──────── Data to examine
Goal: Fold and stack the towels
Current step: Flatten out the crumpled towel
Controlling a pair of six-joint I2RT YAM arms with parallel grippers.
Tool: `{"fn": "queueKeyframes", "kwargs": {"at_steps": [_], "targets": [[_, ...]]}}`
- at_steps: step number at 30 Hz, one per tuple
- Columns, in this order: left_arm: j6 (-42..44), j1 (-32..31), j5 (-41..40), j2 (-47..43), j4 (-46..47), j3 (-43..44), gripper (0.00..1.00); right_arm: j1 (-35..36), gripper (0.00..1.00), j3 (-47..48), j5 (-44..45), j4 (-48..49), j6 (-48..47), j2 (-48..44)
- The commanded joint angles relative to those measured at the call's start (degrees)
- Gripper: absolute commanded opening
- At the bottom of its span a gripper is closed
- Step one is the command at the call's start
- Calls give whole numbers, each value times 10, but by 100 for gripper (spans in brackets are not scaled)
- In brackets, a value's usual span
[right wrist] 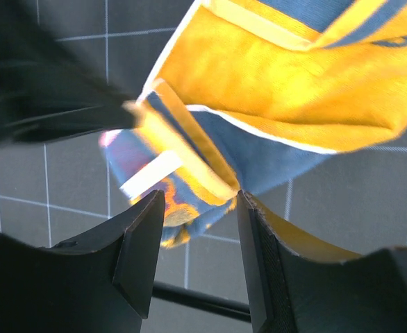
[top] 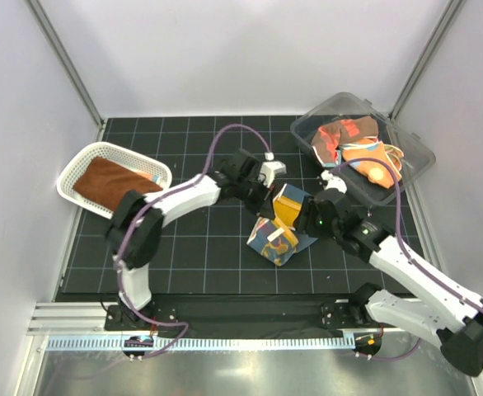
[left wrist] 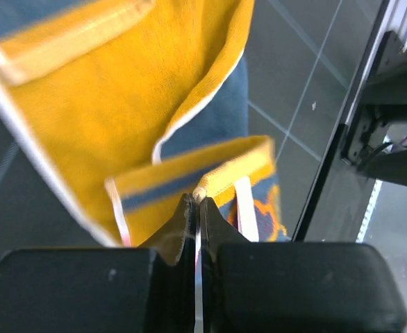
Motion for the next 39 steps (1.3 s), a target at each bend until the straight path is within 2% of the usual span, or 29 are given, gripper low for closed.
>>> {"fn": "queueKeyframes", "kwargs": {"at_steps": [1,4,5,9,14,17,19,23,28,34,39], "targets": [[-37,26,-71,-148,21,-48,0,-4,54,41,-9,61,13,51],[-75,43,-162,-206,25,-113,0,-4,55,57,-33,100,0,95],[-96,58,-176,-234,28,-158,0,-4,57,57,-60,129,-12,106],[-131,76,-258,-287,48,-245,0,-5,59,63,-133,191,-59,183],[-184,99,-335,-302,36,-272,0,-5,55,66,-183,271,-93,264],[-222,111,-375,-293,-9,-269,0,-15,52,77,-197,296,-114,297],[-240,112,-407,-287,-35,-270,0,-39,52,78,-248,332,-122,327],[-253,112,-439,-285,-68,-286,0,-65,52,107,-320,356,-152,382],[-253,112,-443,-299,-43,-323,0,-85,63,137,-377,349,-211,448],[-252,112,-452,-292,-42,-320,0,-132,65,159,-474,377,-249,510],[-254,113,-459,-282,-44,-321,0,-141,67,218,-516,315,-321,570]]}}
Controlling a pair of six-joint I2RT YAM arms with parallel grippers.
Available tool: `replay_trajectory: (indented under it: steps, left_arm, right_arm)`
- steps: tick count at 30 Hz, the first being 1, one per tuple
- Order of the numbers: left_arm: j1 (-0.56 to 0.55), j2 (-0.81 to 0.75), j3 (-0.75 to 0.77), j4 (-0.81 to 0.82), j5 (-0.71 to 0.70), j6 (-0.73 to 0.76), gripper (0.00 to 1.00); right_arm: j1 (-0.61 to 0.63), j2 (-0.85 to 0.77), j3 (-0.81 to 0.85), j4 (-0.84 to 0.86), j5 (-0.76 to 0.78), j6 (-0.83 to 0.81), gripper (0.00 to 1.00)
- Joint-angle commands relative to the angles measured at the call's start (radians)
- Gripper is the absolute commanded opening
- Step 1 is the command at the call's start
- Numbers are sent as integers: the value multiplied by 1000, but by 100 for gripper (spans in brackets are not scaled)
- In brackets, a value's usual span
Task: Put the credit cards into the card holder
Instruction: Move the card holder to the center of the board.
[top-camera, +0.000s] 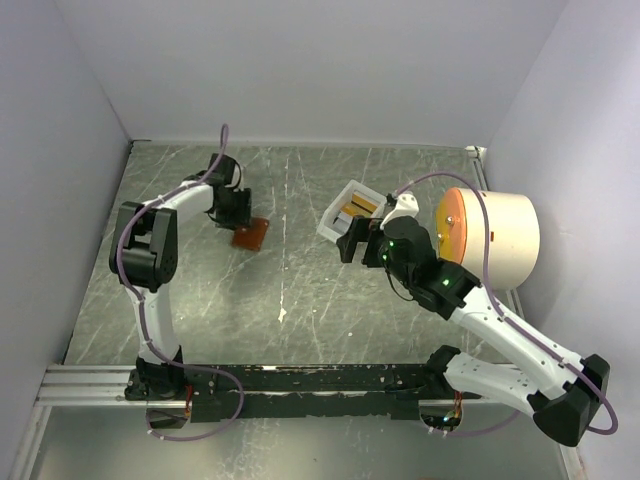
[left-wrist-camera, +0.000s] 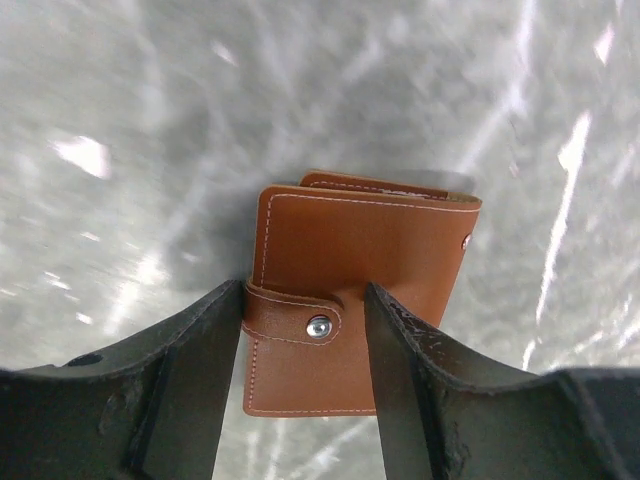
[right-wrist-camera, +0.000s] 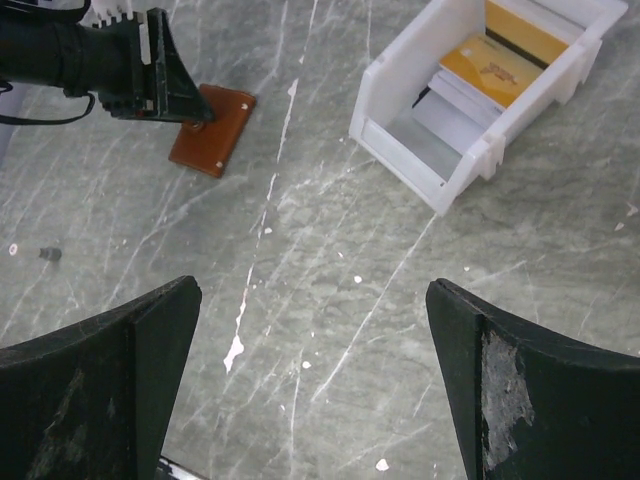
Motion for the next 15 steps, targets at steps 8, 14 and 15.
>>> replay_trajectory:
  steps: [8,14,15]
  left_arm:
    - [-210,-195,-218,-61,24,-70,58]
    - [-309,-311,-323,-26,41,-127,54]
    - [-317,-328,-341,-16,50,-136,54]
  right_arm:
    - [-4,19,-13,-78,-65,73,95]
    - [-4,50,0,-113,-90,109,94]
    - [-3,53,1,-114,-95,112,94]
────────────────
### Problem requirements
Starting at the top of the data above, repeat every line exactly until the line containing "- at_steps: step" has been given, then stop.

### Solution below
Goal: Fold and stack the towels
Current step: Flatten out the crumpled towel
Controlling a pair of six-joint I2RT YAM arms with parallel grippers.
Tool: `{"fn": "queueKeyframes", "kwargs": {"at_steps": [_], "targets": [[_, ...]]}}`
- at_steps: step number at 30 Hz, one per tuple

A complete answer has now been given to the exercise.